Segment Start: DATA

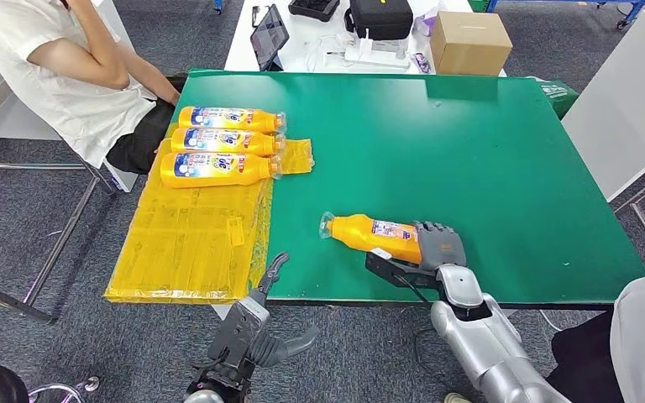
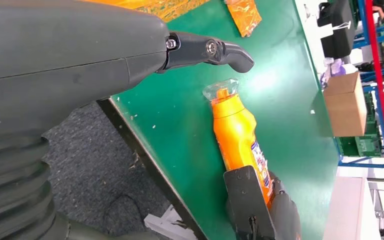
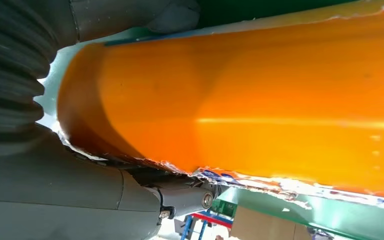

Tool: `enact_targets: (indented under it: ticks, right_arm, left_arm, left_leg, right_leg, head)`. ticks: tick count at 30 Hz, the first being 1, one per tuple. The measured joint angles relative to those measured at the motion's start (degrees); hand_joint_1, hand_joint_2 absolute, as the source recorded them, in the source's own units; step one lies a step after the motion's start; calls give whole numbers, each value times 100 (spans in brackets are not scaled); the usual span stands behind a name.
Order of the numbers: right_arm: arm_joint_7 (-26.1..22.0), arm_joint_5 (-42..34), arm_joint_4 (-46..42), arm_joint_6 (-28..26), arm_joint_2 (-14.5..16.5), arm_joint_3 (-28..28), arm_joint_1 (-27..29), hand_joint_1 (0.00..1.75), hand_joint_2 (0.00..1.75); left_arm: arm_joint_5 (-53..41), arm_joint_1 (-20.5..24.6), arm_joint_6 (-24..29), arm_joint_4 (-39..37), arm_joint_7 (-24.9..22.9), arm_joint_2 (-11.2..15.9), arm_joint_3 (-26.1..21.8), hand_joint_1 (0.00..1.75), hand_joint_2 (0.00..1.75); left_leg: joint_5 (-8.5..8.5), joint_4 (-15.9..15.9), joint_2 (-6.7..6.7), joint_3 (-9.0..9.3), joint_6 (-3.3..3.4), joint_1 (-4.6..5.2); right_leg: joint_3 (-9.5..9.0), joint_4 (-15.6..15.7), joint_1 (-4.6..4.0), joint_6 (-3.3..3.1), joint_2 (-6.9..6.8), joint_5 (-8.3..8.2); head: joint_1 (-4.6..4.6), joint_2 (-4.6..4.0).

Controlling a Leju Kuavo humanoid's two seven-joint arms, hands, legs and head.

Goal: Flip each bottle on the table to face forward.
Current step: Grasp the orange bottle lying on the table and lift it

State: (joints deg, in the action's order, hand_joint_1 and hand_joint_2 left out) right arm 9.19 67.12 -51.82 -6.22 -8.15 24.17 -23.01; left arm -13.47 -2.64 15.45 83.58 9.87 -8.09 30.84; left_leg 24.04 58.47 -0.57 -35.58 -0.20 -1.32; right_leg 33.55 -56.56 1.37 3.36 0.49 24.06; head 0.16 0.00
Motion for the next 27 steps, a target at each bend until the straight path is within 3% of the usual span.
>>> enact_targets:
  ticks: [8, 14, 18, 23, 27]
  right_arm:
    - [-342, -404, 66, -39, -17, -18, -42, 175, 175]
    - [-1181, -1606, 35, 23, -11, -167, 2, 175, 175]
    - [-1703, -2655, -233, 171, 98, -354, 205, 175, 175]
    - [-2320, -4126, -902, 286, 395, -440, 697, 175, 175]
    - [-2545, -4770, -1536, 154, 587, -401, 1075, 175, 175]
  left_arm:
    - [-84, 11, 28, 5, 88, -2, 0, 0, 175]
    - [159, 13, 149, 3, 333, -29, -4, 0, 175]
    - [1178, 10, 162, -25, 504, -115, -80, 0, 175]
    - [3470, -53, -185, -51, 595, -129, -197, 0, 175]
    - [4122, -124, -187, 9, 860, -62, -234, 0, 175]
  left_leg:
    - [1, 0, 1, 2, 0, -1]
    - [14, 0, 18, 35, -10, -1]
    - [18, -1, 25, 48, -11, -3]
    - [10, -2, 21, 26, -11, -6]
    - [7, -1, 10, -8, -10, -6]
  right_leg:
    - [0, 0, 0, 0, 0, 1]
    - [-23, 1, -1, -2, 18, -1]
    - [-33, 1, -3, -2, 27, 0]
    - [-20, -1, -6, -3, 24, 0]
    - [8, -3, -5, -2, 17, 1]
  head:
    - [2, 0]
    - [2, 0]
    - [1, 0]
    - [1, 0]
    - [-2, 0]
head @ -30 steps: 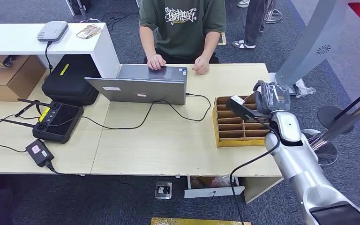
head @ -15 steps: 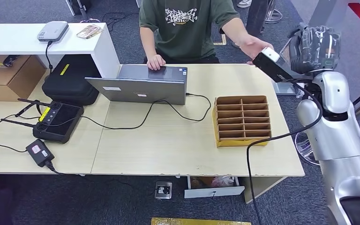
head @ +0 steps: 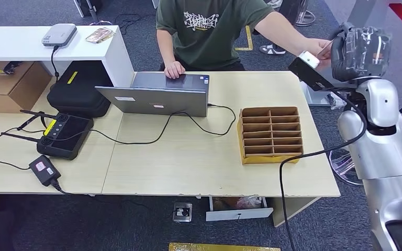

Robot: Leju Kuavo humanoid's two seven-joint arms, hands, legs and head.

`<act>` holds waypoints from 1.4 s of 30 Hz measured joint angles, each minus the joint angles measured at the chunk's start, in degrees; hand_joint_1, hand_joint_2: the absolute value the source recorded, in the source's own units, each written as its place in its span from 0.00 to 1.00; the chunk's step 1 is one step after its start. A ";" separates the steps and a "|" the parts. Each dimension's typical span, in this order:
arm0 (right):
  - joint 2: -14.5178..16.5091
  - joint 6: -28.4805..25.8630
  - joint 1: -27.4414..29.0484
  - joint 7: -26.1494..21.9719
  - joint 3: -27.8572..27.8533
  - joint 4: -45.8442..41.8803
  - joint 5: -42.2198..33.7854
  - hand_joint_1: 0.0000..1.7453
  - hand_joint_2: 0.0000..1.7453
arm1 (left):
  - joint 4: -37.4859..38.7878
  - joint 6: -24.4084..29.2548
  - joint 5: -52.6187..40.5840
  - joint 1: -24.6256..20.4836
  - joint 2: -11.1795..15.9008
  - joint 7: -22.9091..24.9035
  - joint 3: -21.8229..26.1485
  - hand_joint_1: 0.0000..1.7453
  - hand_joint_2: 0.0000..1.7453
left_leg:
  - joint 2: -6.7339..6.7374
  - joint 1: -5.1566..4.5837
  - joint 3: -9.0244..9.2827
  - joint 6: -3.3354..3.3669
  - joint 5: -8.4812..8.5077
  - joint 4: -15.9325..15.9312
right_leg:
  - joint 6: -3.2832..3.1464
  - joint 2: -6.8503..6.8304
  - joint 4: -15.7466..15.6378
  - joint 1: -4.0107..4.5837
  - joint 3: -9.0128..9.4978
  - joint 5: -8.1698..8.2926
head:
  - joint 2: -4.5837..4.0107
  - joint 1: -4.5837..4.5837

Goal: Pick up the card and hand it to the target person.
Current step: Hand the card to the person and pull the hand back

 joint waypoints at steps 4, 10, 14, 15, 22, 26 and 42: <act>0.07 0.23 0.07 -0.18 -0.58 0.31 -1.26 0.75 1.00 | -0.01 0.21 0.00 0.06 -0.09 -0.09 -0.01 0.00 0.00 | 0.01 0.00 0.03 0.00 0.01 -0.03 | -0.01 0.00 -0.03 0.00 0.04 0.01 | 0.00 0.00; -0.53 -1.82 5.19 -1.63 -2.37 -3.21 -4.66 0.00 1.00 | 0.00 0.37 -0.39 0.23 -0.29 -0.11 -0.39 0.00 0.00 | -0.07 0.02 0.05 -0.01 0.00 -0.03 | 0.00 -0.07 -0.06 0.02 0.08 -0.01 | 0.00 0.00; -0.44 -5.24 11.30 -5.04 -4.39 -5.83 -9.66 0.00 1.00 | -0.03 0.53 -0.67 0.40 -0.47 -0.22 -0.69 0.00 0.00 | -0.10 0.03 0.03 0.00 -0.01 -0.02 | 0.01 -0.10 -0.06 0.03 0.07 -0.02 | 0.00 0.00; -0.09 -6.10 12.77 -6.20 -4.82 -6.39 -11.19 0.00 1.00 | -0.03 0.55 -0.68 0.42 -0.48 -0.24 -0.70 0.00 0.00 | -0.11 0.04 0.06 0.01 -0.01 -0.04 | 0.00 -0.11 -0.09 0.04 0.11 -0.01 | 0.00 0.00; 7.70 -0.86 26.10 -20.08 -7.59 -12.09 -40.71 0.00 1.00 | 0.00 0.62 -0.71 0.46 -0.62 0.23 -0.60 0.00 0.00 | 0.01 0.07 0.18 -0.01 -0.02 -0.16 | -0.02 0.00 -0.18 0.07 0.22 0.01 | 0.00 0.00; 11.39 5.39 33.66 -26.02 -7.24 -10.62 -55.97 0.00 1.00 | 0.06 0.74 -0.53 0.49 -0.68 0.38 -0.38 0.00 0.00 | -0.05 0.13 0.26 -0.02 -0.02 -0.22 | -0.04 -0.06 -0.25 0.13 0.33 0.00 | 0.00 0.00; 21.73 8.93 41.51 -27.52 0.04 -3.70 -60.04 0.00 1.00 | 0.36 1.70 0.46 0.57 -2.08 1.31 0.71 0.00 0.00 | 0.07 0.09 0.13 -0.02 -0.07 -0.15 | -0.04 0.05 -0.11 0.09 0.16 -0.05 | 0.00 0.00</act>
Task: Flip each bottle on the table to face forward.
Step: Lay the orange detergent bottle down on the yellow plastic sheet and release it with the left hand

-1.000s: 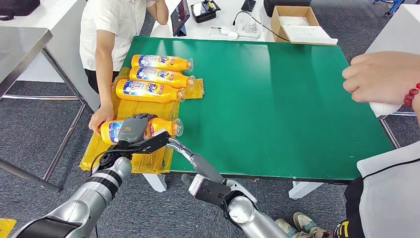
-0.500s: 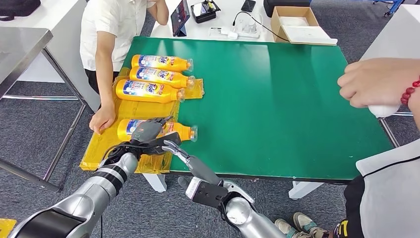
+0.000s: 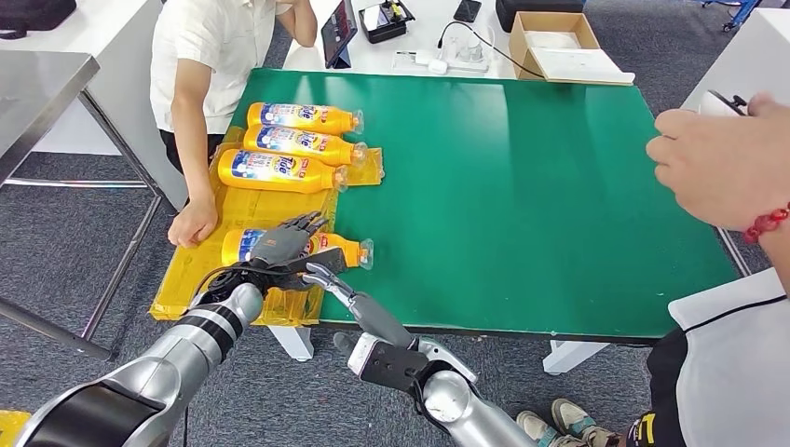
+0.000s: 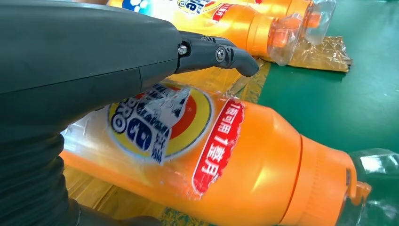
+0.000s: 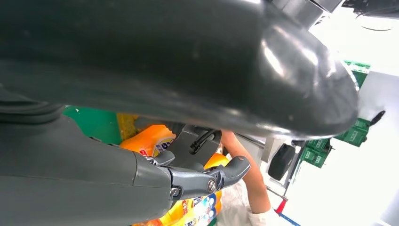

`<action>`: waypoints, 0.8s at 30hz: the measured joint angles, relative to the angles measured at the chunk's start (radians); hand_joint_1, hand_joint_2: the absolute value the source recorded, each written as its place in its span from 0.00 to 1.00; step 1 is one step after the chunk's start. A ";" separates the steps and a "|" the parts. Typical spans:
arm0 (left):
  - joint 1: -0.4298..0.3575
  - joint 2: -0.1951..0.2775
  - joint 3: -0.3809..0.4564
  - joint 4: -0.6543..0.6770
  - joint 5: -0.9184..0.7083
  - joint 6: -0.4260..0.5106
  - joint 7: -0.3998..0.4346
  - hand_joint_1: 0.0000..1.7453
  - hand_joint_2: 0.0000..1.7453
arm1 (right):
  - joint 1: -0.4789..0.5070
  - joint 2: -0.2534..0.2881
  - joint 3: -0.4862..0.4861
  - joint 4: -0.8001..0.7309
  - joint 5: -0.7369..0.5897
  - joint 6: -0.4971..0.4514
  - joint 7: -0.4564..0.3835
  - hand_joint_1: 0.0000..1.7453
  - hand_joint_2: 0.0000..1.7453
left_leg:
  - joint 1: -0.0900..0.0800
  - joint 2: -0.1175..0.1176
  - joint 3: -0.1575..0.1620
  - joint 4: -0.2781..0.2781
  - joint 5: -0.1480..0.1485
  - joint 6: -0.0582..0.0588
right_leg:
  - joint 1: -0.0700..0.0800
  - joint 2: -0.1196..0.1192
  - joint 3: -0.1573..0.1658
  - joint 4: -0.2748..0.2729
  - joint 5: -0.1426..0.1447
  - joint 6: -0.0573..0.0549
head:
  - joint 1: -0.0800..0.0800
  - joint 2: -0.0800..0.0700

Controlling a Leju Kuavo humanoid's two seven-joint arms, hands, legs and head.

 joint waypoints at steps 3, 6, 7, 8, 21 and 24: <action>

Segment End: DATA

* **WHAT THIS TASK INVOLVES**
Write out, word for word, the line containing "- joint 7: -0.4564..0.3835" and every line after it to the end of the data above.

* **THE ANSWER**
  - joint 7: -0.4564..0.3835
  - hand_joint_1: 0.0000..1.7453
  - hand_joint_2: 0.0000..1.7453
left_leg:
  - joint 1: -0.0900..0.0800
  - joint 2: -0.1175..0.1176
  - joint 3: -0.1575..0.1620
  - joint 4: -0.2781..0.2781
  - joint 5: -0.1480..0.1485
  - joint 6: -0.0582..0.0588
right_leg:
  - joint 1: -0.0700..0.0800
  - joint 2: -0.1196..0.1192
  - joint 3: -0.1573..0.1658
  - joint 4: -0.2748..0.2729
  - joint 5: -0.1426..0.1447
  - joint 6: -0.0573..0.0549
head:
  - joint 1: -0.0800..0.0800
  - joint 2: -0.0800..0.0700

Controlling a Leju Kuavo humanoid's two seven-joint arms, hands, legs and head.

 joint waypoints at steps 3, 6, 7, 8, 21 and 24: <action>

Work on the exercise is now concluded.